I met Kurt Vonnegut for the first time here in Indianapolis, in 1991. He had agreed to be the keynote speaker at a book festival I organized called Wordstruck. Although I read Cat's Cradle when I was in college, for some reason I hadn't picked up a Vonnegut book since. Maybe that was because he was everywhere, a ubiquitous part of the cultural landscape. At any rate, I was just hoping the guy it was my job to drive around town would be easy to get along with.

I had nothing to worry about. Mr. V was staying with childhood friends near Williams Creek. When I delivered him there, I was asked to come inside for lunch. This was a gift. The afternoon was spent drinking coffee, smoking cigarettes and catching up. At one point our hostess leaned close to me and whispered, "He was such a beautiful boy, with the longest eyelashes I'd ever seen."

Needless to say, I began reading the books - all of them, as their author took justifiable pride in saying, still in print. Oh, what I'd been missing! There was the humor, that dark sense of human comedy and hapless mischief. But there was also Vonnegut's slapstick way of collapsing fact and fiction, like that boy he wrote about, rough-housing with his favorite dog on the living room carpet, as a way of seeking something like the truth.

And there was the voice. The voice above all.
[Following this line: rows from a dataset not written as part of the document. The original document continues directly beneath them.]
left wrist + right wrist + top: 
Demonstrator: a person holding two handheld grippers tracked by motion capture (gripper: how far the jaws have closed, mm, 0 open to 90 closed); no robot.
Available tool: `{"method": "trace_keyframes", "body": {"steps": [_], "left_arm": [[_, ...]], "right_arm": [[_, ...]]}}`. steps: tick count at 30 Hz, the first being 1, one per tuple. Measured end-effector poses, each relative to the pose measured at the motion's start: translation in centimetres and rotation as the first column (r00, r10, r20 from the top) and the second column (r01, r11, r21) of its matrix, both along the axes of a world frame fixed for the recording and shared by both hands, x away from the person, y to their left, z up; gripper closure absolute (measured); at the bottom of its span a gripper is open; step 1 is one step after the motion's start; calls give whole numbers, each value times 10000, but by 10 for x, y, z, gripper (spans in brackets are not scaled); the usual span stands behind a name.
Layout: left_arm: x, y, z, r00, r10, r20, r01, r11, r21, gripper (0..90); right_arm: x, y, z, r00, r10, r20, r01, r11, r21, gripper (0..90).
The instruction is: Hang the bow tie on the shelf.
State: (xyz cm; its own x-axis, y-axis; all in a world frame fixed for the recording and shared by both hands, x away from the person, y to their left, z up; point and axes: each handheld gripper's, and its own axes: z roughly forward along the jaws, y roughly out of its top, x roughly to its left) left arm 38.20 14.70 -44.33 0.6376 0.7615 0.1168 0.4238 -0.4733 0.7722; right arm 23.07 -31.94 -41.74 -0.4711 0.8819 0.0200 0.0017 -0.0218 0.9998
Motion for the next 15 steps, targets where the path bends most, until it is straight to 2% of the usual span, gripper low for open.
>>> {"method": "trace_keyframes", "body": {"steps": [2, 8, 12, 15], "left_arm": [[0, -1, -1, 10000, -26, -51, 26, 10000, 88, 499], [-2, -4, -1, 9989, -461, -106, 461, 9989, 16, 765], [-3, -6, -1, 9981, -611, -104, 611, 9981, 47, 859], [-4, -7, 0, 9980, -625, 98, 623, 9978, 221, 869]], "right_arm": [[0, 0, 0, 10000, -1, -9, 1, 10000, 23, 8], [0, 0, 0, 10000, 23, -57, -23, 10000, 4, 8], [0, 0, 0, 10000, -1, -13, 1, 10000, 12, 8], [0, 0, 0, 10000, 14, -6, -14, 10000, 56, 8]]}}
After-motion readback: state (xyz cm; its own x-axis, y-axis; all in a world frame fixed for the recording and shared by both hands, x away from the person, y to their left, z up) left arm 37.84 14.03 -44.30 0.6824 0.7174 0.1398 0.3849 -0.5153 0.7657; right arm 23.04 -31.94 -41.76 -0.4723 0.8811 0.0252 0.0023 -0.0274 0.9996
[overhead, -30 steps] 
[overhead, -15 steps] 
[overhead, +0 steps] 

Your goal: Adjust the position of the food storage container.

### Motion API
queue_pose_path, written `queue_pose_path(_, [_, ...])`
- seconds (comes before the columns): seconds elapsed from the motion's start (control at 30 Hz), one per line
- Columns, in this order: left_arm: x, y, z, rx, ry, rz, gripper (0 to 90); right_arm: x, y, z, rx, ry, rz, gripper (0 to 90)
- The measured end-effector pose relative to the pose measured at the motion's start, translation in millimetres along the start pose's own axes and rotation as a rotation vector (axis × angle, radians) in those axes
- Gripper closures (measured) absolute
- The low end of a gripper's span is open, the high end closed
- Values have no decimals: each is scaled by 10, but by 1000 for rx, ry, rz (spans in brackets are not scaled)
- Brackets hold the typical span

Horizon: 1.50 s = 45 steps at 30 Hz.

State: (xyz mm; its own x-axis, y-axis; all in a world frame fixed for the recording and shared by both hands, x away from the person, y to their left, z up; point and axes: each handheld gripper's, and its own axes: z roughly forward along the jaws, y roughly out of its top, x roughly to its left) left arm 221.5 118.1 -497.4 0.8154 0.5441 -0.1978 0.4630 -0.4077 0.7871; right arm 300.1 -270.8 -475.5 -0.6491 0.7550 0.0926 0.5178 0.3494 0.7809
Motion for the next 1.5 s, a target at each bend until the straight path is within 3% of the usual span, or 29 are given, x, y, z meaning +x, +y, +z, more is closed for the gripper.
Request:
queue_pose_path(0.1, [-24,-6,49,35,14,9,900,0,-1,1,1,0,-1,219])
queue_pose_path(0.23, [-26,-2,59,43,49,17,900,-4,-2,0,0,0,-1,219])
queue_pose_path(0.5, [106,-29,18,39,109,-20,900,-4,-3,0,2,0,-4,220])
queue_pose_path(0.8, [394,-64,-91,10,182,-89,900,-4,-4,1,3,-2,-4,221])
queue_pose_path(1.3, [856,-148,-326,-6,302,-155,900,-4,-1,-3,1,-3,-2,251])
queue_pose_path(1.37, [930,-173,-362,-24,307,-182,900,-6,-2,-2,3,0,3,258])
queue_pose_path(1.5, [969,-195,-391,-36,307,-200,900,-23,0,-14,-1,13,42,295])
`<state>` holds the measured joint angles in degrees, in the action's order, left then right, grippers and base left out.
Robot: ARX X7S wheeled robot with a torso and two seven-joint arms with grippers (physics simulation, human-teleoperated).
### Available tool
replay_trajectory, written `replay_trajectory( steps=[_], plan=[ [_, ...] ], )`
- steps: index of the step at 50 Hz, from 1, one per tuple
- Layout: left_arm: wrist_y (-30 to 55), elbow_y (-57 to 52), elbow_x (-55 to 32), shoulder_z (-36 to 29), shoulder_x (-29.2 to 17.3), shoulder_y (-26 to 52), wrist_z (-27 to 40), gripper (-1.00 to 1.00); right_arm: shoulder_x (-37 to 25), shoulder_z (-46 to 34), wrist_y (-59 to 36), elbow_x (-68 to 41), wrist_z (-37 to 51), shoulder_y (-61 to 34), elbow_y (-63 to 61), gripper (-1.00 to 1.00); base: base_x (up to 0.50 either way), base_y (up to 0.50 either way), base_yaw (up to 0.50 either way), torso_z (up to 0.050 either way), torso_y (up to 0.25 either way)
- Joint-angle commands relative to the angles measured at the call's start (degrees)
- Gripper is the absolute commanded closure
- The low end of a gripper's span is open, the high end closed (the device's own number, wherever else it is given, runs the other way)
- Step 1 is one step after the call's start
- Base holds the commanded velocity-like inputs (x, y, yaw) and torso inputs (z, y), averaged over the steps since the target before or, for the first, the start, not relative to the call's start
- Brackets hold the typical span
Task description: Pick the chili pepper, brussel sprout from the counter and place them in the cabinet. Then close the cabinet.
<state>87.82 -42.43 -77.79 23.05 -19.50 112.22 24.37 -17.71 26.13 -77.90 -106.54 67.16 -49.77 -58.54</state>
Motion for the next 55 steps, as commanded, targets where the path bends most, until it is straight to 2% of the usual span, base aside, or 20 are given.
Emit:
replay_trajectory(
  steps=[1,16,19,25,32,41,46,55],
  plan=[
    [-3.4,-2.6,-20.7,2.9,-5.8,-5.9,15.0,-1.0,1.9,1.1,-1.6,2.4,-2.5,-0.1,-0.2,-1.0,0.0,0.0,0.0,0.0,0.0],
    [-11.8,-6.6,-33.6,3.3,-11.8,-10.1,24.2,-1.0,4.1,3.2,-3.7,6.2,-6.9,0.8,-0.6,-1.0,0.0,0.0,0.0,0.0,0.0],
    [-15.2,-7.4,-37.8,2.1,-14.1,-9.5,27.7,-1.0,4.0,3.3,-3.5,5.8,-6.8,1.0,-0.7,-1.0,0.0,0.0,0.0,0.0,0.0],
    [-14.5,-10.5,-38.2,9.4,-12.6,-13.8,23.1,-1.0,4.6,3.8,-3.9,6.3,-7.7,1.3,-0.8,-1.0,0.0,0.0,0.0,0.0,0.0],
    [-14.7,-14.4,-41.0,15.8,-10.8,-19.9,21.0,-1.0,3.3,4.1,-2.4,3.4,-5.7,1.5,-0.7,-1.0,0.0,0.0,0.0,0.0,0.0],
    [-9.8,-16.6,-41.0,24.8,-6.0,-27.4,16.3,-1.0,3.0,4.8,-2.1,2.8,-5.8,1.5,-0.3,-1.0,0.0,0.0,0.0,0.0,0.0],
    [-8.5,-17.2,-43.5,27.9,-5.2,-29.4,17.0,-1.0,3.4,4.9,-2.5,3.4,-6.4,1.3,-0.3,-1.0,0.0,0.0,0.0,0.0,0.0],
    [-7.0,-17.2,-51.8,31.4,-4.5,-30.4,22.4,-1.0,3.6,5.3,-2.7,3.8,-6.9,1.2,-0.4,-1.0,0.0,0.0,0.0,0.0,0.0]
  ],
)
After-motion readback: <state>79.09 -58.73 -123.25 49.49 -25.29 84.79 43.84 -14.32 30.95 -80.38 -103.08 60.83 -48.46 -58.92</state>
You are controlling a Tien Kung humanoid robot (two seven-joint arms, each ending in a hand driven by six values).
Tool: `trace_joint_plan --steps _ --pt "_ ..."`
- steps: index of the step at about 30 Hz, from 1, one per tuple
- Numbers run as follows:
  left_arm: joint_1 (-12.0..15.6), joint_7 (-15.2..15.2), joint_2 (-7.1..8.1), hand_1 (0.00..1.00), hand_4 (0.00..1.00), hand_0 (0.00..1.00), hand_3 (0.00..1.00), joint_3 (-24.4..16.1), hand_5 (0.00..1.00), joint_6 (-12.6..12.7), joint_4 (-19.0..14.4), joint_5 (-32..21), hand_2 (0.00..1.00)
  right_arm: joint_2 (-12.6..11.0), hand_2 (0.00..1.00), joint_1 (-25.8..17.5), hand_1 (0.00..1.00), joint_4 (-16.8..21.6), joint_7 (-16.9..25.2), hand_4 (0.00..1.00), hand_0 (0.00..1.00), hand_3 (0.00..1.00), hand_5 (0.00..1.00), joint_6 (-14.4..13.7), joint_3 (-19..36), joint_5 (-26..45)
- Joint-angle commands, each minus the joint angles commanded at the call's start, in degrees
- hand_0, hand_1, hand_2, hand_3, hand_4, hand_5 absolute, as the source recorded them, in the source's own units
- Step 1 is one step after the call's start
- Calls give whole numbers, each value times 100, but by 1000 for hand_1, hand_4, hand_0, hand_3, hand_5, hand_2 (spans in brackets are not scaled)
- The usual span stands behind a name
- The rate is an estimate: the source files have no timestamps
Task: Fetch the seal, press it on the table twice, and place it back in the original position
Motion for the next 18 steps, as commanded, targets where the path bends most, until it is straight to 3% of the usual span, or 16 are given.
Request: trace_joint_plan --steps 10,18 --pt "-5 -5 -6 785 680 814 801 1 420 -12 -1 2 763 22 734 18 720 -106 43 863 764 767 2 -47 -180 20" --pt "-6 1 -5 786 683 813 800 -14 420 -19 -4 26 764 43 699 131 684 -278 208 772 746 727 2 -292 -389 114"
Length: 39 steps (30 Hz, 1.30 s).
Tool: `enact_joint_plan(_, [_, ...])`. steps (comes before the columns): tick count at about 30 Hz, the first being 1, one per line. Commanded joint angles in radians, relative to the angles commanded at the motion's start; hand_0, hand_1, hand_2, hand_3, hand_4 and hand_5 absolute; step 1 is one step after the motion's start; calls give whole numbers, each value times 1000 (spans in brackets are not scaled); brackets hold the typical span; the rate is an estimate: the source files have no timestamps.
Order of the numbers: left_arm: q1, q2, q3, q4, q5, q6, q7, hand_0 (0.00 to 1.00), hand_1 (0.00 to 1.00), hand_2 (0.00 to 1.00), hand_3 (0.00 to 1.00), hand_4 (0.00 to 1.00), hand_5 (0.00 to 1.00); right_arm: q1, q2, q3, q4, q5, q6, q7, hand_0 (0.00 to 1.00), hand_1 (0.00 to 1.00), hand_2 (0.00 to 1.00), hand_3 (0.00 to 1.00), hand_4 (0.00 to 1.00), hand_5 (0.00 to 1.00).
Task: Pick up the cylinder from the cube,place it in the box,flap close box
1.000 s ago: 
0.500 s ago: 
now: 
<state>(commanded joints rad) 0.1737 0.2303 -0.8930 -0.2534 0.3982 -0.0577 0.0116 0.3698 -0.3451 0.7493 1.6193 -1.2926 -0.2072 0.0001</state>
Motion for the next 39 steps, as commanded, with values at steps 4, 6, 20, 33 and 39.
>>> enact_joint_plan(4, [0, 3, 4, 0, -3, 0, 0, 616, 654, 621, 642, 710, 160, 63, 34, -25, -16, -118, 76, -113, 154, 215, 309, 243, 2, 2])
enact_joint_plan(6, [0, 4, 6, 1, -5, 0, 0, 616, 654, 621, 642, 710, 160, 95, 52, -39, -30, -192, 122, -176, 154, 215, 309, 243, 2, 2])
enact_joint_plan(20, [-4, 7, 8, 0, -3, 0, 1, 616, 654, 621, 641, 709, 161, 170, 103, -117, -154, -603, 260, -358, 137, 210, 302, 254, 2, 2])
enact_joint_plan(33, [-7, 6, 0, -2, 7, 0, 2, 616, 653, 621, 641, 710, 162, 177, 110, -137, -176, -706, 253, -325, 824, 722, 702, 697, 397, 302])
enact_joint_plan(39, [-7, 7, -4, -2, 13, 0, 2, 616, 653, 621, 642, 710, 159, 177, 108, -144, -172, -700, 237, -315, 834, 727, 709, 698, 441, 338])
Mr. V told me he learned to write when he worked for the Chicago News Bureau after the war, covering accidents and crime. The reporters called in their stories on the phone, they spoke and someone on the other end typed the words. No wonder reading a Vonnegut book is like having the man himself by your side. That voice is what enabled an otherwise avant-garde artist to be embraced by a massive public. It made Kurt Vonnegut the literary equivalent of the Beatles.

Many people, even admirers, persist in calling Kurt Vonnegut cynical. I've never understood this. A cynic believes the truth doesn't matter. If going to war suits him, he'll make up reasons for doing it and to hell with the consequences. A cynic believes the only real crime is getting caught.

Truth, or at least our efforts to try and figure out what that means, always mattered to Mr. V. What he'd seen of human behavior made him a pessimist about the future we're making for ourselves. But this was also a man who, upon hearing of the almost inconceivably simultaneous deaths of his sister and her husband, responded by adopting three of their children. "There's only one rule I know of babies," he wrote, "'God damn it, you've got to be kind.'"

Tonight the sunset breaks through heavy clouds. Birds are singing in the crisp, platinum-colored air. I can imagine the smile this scene might put on Kurt Vonnegut's face, him calling out: "Get a load of this!" It's all he ever wanted us to really, really see.